▶ SOURCE MATERIAL:
++++++++++++++++++++
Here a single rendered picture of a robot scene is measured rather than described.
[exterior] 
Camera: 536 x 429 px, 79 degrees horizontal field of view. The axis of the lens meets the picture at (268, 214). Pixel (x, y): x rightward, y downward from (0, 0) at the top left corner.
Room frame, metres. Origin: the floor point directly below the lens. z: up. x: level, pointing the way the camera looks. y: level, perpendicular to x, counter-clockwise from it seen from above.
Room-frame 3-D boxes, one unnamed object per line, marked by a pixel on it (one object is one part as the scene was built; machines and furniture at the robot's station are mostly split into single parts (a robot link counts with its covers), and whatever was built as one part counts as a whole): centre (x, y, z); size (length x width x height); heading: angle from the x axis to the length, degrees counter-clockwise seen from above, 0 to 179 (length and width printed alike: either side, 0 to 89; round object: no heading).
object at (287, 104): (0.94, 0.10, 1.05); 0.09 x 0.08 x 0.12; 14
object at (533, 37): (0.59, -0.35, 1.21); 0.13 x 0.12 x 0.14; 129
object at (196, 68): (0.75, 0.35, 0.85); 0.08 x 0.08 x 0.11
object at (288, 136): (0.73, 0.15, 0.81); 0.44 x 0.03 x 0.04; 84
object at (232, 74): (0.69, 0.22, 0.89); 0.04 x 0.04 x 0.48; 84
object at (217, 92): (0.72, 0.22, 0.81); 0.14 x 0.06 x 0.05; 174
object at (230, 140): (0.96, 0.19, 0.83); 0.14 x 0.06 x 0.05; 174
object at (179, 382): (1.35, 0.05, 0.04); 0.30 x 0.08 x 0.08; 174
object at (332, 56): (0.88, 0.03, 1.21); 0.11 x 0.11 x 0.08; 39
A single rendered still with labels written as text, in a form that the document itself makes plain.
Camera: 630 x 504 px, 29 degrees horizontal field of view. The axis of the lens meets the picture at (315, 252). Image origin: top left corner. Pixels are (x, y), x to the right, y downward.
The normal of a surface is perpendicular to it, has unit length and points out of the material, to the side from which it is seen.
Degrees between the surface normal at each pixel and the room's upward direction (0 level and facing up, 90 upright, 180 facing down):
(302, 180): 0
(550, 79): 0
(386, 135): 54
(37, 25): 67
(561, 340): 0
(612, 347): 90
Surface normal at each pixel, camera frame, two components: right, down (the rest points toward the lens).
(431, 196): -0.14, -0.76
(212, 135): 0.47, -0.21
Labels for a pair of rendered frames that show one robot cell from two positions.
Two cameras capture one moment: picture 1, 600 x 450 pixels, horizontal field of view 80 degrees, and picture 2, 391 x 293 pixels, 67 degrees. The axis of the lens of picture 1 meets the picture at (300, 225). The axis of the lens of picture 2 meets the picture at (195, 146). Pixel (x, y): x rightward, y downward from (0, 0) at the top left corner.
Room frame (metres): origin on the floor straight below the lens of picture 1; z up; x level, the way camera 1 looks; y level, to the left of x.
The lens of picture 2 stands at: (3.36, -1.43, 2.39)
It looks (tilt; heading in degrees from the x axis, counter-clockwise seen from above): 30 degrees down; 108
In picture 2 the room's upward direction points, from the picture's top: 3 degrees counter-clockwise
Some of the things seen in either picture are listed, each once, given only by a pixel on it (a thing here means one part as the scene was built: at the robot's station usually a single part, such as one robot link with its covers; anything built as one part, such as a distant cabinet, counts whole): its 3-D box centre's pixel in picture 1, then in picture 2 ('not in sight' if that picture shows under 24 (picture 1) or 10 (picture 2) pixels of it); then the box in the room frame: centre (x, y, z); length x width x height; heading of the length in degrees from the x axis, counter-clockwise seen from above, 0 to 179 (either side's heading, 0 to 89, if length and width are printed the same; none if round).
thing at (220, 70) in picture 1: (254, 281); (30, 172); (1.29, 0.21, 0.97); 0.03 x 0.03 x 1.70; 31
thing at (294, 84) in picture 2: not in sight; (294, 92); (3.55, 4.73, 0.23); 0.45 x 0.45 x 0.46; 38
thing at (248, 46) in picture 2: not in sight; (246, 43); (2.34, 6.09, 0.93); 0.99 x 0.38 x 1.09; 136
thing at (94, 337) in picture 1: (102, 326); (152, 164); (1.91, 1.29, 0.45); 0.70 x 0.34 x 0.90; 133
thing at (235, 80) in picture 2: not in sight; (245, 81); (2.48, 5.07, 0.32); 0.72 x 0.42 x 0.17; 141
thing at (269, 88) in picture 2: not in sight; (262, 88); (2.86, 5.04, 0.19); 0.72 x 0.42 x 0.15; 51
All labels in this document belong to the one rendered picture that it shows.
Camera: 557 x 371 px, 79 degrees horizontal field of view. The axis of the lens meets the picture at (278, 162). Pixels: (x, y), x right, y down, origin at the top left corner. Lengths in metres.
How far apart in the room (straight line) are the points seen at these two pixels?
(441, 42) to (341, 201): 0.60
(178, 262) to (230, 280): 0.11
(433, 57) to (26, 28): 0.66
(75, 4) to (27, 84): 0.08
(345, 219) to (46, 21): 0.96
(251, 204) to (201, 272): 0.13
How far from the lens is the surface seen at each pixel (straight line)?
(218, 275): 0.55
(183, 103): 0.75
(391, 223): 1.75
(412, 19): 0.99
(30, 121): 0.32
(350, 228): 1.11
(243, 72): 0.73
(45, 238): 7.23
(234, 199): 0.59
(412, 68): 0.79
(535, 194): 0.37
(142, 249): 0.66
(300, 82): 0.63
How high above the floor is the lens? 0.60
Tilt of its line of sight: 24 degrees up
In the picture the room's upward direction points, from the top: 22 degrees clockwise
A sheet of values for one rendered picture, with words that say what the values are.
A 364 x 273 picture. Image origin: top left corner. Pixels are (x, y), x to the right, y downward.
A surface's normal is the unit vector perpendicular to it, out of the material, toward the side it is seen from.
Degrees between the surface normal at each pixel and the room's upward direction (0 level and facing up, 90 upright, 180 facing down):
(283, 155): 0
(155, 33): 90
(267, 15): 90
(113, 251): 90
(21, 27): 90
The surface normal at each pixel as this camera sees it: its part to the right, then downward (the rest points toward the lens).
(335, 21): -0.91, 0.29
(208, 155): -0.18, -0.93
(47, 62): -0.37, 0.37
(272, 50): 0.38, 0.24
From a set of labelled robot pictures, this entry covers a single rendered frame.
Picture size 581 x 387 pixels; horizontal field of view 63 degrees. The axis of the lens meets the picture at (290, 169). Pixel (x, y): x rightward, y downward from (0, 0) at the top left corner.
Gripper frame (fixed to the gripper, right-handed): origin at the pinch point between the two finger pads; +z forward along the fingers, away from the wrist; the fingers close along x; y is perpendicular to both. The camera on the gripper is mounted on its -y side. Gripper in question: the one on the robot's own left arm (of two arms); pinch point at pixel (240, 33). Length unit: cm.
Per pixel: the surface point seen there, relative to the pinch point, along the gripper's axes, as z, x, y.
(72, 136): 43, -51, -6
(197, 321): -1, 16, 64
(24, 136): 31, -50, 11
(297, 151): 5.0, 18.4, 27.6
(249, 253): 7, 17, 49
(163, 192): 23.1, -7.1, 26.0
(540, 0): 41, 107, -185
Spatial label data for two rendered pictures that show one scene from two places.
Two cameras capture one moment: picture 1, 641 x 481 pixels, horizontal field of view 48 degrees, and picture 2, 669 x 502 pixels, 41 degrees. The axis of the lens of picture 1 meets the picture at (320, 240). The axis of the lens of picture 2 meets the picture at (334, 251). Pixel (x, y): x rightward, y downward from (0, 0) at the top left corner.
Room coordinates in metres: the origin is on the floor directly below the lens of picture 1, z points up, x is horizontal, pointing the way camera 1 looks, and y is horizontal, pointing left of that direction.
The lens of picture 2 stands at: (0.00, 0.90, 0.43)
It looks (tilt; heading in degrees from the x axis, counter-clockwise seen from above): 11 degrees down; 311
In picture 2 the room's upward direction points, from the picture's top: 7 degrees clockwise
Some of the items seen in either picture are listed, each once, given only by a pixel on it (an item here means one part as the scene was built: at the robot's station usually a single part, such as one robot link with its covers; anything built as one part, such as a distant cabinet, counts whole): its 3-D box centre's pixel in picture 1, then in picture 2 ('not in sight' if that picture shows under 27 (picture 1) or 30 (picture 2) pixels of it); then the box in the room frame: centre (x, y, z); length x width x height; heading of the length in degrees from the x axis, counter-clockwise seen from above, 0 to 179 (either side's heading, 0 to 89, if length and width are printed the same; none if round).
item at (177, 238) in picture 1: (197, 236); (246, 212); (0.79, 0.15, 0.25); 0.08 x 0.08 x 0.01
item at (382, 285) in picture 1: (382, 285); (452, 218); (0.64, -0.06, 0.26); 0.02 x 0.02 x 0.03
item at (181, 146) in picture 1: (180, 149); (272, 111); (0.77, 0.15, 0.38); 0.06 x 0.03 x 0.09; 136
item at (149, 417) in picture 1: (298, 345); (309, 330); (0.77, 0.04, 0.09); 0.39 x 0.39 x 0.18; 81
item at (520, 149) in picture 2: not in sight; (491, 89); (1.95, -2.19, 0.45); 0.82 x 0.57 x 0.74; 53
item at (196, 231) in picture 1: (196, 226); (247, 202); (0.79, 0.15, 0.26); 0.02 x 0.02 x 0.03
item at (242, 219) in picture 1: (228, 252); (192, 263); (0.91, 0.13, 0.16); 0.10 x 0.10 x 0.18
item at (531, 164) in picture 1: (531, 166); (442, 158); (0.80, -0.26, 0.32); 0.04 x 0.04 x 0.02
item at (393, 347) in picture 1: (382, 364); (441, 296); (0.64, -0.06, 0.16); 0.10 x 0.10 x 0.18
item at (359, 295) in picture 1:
++++++++++++++++++++
▶ TASK TO CARRY OUT:
Every line with "pointing" in it should be copied from the entries above.

▶ OUTPUT FOR THIS EXERCISE:
Room frame, metres. Origin: the floor point directly below the lens. z: up. x: level, pointing the way the camera looks. y: level, perpendicular to x, counter-clockwise from it seen from above.
Room coordinates in metres: the origin is on the floor directly below the lens of picture 1, z points up, x is horizontal, pointing the way camera 1 looks, and y is horizontal, pointing left of that direction.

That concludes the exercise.